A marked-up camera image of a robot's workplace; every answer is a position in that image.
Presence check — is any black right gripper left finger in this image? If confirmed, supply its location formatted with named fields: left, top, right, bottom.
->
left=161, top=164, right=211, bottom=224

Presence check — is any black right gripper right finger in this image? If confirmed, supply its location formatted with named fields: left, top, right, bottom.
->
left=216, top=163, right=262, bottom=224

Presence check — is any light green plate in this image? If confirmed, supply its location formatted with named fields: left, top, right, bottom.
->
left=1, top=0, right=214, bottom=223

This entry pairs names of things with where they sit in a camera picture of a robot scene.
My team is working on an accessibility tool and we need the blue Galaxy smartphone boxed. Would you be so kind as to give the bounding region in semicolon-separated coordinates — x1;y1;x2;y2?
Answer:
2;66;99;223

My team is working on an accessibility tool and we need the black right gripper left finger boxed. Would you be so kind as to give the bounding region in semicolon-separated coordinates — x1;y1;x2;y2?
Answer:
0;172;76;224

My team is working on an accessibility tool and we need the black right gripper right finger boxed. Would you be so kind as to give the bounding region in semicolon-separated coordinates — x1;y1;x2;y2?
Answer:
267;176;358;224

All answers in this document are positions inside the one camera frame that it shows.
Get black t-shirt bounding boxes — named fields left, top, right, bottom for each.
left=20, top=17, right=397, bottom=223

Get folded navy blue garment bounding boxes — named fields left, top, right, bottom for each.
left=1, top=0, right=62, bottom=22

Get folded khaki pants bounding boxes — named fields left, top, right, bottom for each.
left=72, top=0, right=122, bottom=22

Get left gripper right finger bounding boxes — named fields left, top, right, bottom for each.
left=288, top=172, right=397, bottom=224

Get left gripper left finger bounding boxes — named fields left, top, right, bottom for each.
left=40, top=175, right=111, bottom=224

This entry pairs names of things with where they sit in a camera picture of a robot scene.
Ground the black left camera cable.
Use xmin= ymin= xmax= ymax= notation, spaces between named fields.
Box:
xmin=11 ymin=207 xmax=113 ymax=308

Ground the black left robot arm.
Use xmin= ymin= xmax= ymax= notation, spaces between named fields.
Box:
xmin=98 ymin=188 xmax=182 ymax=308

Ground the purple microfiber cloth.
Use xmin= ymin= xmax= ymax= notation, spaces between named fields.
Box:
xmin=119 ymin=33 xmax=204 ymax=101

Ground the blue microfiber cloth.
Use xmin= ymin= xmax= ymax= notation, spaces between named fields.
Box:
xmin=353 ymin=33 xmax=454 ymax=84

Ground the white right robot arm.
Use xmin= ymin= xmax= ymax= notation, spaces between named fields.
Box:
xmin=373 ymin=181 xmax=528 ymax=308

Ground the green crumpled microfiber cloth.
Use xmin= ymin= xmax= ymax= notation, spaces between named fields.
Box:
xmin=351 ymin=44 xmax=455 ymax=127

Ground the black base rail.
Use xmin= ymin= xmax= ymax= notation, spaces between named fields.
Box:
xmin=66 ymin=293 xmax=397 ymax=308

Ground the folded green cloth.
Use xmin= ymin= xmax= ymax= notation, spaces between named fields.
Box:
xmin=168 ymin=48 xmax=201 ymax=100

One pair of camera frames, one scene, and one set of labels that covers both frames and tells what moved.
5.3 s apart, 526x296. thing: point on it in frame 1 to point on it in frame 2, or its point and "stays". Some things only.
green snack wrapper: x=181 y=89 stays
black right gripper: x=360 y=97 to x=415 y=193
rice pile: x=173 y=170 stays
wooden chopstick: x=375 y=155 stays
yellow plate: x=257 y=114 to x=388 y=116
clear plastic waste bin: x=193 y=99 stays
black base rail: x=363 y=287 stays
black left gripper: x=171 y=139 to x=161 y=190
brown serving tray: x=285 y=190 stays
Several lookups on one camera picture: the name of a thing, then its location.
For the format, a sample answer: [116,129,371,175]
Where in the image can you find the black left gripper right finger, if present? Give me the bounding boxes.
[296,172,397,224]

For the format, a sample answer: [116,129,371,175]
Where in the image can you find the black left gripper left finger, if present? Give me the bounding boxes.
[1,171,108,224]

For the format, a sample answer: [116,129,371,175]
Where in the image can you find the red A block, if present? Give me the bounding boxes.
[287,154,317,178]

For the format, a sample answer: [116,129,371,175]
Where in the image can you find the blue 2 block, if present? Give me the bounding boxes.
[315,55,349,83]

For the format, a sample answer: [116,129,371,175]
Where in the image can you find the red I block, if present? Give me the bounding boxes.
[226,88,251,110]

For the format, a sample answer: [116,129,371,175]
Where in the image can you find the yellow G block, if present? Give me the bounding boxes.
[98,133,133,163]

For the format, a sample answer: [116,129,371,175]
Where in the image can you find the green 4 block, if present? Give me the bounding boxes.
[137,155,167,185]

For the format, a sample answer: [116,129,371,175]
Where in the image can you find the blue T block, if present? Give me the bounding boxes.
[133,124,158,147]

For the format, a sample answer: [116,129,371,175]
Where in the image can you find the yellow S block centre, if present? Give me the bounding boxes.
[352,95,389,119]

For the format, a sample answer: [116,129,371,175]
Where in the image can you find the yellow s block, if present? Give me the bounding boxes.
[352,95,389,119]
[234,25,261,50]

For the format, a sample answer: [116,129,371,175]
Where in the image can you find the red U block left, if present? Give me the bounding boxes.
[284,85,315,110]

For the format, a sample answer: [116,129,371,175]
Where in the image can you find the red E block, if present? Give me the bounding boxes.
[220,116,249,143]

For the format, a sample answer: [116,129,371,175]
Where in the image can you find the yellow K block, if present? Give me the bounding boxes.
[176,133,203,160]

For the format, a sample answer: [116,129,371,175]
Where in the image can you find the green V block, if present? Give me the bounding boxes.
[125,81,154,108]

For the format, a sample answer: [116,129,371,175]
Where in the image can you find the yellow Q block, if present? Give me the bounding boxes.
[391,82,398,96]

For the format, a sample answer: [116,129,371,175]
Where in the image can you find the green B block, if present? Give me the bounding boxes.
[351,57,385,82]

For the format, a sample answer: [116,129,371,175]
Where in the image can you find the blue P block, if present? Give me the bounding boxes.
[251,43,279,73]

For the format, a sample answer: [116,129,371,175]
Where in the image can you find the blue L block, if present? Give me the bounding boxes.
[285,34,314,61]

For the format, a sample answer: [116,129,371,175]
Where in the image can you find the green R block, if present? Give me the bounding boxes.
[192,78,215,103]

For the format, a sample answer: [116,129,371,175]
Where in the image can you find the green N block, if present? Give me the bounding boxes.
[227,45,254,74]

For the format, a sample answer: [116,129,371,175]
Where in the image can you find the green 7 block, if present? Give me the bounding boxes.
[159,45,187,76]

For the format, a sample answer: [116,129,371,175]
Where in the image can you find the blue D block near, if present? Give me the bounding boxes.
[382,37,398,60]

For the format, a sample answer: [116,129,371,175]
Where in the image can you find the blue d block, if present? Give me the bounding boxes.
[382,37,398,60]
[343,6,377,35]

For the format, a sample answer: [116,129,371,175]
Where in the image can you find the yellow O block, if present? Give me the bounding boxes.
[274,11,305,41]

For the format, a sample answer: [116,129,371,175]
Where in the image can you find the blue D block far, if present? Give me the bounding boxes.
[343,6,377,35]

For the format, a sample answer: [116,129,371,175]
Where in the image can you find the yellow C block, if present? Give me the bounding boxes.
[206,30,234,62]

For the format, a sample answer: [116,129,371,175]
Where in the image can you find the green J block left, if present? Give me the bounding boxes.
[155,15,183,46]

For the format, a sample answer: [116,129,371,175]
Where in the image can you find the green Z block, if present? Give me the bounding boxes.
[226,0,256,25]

* * *

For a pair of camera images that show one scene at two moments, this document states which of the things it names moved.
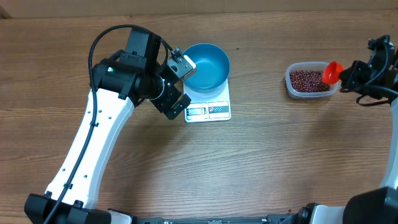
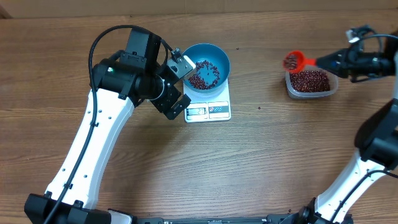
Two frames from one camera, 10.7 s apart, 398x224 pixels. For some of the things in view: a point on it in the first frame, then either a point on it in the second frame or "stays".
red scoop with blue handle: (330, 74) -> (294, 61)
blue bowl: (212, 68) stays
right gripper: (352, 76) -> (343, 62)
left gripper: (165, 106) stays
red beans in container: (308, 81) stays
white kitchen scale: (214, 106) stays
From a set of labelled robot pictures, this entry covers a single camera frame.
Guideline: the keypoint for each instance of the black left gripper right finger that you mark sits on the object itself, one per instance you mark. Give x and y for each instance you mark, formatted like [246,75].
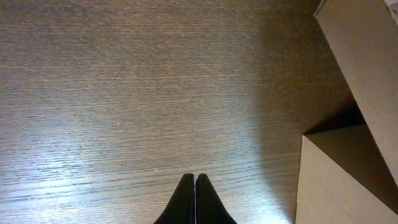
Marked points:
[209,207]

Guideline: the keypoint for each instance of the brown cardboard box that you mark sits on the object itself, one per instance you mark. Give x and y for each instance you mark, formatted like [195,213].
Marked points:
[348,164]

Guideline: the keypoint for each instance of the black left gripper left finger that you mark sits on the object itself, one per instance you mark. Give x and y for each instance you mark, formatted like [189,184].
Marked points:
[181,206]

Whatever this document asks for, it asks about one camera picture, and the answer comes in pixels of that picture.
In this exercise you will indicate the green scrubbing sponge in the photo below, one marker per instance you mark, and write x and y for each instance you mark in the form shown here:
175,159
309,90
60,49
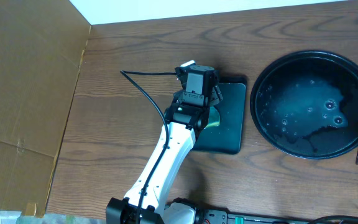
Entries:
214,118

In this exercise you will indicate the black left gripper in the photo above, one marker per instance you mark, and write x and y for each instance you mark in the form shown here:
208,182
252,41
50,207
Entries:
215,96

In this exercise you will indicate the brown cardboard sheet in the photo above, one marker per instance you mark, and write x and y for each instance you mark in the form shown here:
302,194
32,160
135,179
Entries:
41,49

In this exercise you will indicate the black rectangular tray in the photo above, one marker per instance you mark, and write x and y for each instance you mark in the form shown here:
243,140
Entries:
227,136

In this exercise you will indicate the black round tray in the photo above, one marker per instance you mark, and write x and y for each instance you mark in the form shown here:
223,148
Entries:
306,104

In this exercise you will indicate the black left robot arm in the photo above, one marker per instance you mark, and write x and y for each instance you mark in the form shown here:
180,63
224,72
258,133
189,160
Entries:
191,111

* * *

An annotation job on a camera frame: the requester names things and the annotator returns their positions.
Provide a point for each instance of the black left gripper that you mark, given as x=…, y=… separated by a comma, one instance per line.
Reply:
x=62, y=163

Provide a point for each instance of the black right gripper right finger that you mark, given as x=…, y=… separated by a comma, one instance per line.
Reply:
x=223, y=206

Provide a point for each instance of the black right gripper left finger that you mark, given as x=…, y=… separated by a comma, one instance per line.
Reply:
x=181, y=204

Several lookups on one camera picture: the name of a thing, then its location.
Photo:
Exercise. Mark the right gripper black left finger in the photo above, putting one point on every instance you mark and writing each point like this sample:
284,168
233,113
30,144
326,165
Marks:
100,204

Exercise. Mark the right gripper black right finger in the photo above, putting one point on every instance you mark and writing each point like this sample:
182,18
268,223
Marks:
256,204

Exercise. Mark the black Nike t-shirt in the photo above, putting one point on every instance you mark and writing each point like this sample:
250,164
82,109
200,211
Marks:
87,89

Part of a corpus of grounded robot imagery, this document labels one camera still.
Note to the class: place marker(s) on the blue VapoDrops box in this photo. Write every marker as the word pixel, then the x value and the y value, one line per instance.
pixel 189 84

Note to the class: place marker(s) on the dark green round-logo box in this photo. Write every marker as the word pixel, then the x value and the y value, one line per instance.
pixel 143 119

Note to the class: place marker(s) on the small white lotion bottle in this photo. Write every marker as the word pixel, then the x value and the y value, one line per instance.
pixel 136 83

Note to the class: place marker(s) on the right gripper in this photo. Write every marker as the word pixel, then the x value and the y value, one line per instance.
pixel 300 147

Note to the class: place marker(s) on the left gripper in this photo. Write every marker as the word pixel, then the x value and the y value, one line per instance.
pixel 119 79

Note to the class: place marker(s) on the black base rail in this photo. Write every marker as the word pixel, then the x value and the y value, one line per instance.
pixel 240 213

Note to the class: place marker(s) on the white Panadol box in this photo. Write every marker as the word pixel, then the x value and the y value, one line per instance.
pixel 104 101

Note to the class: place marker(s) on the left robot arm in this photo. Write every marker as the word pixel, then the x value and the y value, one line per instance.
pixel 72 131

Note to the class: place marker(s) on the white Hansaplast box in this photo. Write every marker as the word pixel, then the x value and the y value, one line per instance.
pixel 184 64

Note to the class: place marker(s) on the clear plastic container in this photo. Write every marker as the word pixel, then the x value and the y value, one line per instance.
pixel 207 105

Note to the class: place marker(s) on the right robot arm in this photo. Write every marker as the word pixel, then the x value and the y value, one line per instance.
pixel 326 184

### Directions for this task
A single figure is expected: the count of lines in the data above that include the word "itself".

### Result below
3